Remembering those who served

By Kelsey Hightower, News21

One hundred flags lined Mariposa Gardens Memorial Park in Mesa, Ariz., to honor those who have served and are serving in the military. Friends and family gathered inside the cemetery chapel to hear a minister’s comforting words about the fallen. The service concluded with those in attendance joining to sing songs. Boy Scouts led the crowd to place a memorial wreath at the military columbarium and release doves.

Mesa Hightower New from News21 on Vimeo.

Arizona fund aids more military families, veterans each year

By Chase Cook, News21

A growing number of veterans, active duty service members and their families are asking the Arizona Department of Veterans’ Services for help in making ends meet.
These are families whose chief providers are soldiers or veterans who were affected or left debilitated by combat.

In one instance the department paid to build a ramp for a disabled soldier. In April a soldier committed suicide; the department gave his family money for six months of help to pay bills.

The relief fund committee approved four awards totaling $14,722 in 2008, the first year of the program.
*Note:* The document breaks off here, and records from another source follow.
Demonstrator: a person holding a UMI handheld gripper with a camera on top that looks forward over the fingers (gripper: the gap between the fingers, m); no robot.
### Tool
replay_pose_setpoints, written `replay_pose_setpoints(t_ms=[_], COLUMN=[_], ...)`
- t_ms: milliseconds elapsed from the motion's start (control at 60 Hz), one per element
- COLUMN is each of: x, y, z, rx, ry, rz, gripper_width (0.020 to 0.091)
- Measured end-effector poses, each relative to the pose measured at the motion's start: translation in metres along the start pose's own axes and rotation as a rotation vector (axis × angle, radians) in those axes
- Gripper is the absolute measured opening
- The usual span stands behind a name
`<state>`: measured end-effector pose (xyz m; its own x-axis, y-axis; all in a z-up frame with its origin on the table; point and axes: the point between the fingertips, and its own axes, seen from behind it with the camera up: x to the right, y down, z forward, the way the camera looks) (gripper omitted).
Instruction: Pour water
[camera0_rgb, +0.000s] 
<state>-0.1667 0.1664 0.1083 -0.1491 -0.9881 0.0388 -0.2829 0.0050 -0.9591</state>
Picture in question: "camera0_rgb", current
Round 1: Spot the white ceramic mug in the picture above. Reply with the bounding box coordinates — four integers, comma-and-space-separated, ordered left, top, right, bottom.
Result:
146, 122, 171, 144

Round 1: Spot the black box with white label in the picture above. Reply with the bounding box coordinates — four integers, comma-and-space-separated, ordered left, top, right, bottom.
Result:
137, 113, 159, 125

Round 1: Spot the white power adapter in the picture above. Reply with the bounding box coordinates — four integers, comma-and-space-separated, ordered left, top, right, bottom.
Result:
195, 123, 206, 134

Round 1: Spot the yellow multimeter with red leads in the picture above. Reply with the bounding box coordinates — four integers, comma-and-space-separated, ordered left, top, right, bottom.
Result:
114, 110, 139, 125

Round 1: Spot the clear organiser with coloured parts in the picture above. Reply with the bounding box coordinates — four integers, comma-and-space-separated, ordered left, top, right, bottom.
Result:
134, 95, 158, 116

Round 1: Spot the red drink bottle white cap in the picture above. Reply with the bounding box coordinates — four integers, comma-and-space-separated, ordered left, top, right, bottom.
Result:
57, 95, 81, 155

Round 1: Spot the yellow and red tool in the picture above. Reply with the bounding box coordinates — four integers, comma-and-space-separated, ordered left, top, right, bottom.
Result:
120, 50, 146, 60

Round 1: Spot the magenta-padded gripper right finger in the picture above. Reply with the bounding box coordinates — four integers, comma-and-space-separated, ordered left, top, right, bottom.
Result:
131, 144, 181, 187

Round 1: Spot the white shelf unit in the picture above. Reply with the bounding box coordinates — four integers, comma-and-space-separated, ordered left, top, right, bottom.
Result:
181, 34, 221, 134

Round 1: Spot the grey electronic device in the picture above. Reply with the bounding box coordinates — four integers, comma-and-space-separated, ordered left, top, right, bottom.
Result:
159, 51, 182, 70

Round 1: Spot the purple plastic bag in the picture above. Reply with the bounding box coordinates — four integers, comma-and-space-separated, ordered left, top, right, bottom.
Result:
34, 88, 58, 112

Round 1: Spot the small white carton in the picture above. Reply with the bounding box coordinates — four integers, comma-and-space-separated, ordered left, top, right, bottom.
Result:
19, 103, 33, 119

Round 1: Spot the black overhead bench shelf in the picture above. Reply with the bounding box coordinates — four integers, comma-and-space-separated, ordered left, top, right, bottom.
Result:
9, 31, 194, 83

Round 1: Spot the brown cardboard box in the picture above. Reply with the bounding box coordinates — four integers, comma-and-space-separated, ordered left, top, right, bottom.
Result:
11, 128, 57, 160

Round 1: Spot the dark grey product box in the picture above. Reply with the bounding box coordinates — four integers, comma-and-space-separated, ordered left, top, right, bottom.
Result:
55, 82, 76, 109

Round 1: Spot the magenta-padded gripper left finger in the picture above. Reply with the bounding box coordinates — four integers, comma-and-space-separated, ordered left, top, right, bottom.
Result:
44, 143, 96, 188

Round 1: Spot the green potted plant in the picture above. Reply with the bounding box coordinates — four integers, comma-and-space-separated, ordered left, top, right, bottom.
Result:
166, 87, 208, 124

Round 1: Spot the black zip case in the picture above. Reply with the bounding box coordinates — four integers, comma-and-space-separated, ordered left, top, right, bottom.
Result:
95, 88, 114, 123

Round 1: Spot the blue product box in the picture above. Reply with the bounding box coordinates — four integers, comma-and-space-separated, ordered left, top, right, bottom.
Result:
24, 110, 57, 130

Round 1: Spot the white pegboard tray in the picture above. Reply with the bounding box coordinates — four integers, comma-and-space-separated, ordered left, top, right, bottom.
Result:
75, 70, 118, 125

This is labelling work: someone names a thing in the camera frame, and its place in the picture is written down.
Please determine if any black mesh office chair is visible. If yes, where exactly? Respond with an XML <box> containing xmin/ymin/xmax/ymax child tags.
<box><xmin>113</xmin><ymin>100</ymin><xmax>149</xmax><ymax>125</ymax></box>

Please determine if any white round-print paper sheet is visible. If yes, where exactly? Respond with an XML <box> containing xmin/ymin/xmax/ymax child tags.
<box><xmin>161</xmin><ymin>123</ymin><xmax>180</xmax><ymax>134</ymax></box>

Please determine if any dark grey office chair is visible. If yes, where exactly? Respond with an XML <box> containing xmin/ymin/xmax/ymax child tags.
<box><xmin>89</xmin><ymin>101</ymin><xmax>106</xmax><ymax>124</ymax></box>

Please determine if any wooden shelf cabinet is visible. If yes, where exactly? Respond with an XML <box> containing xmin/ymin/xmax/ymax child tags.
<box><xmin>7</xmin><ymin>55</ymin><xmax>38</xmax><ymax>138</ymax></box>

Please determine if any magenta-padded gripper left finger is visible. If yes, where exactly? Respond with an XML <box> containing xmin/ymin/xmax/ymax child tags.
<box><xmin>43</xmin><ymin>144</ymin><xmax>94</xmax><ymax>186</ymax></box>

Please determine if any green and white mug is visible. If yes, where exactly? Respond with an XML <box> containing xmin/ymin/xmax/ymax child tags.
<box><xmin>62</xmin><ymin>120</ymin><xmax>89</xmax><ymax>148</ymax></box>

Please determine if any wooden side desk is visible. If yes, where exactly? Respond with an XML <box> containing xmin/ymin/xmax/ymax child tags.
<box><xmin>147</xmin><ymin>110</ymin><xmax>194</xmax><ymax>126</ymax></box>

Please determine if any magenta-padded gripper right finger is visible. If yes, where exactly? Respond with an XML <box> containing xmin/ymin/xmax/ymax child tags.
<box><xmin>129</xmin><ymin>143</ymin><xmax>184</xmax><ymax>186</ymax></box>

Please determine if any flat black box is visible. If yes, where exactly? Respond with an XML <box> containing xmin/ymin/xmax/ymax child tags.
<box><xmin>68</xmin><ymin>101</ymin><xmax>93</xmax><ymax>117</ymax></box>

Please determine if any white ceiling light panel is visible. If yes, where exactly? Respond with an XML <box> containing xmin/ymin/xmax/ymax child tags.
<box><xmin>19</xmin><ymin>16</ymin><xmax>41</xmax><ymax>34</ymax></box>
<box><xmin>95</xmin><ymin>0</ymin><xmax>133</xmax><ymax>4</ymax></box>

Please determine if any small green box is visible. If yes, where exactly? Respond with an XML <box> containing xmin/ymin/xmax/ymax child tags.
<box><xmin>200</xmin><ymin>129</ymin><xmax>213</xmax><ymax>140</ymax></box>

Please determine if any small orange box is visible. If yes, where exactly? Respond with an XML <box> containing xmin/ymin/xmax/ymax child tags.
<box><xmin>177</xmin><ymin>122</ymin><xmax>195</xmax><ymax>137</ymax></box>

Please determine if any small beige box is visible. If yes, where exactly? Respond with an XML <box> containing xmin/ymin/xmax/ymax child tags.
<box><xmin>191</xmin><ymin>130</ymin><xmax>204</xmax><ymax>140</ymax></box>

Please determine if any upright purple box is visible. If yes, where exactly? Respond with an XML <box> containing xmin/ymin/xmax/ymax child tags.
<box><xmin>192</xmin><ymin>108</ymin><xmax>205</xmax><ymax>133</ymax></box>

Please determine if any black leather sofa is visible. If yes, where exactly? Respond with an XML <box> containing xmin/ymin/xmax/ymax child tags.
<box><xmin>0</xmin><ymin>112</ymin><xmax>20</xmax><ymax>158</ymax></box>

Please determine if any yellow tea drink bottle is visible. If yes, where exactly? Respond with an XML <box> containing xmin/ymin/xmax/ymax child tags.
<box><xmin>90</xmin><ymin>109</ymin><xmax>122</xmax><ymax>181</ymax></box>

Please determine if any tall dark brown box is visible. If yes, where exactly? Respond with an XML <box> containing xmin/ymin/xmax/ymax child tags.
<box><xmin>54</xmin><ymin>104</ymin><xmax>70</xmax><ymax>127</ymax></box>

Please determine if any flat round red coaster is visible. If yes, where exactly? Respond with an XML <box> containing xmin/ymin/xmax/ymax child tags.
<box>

Last year the committee approved 165 awards for $510,318.63. Overall, families have received about $1.36 million, according to Arizona Veterans’ Services. In May, at the monthly meeting, the Arizona Military Family Relief Fund committee considered six applications and approved three.

Those eligible include Arizona active-duty soldiers and veterans who served in combat after 9/11 and their families. They must have claimed Arizona as home when they entered military service, deployed with the Arizona National Guard or deployed from an Arizona military installation, according to Arizona Veterans’ Services.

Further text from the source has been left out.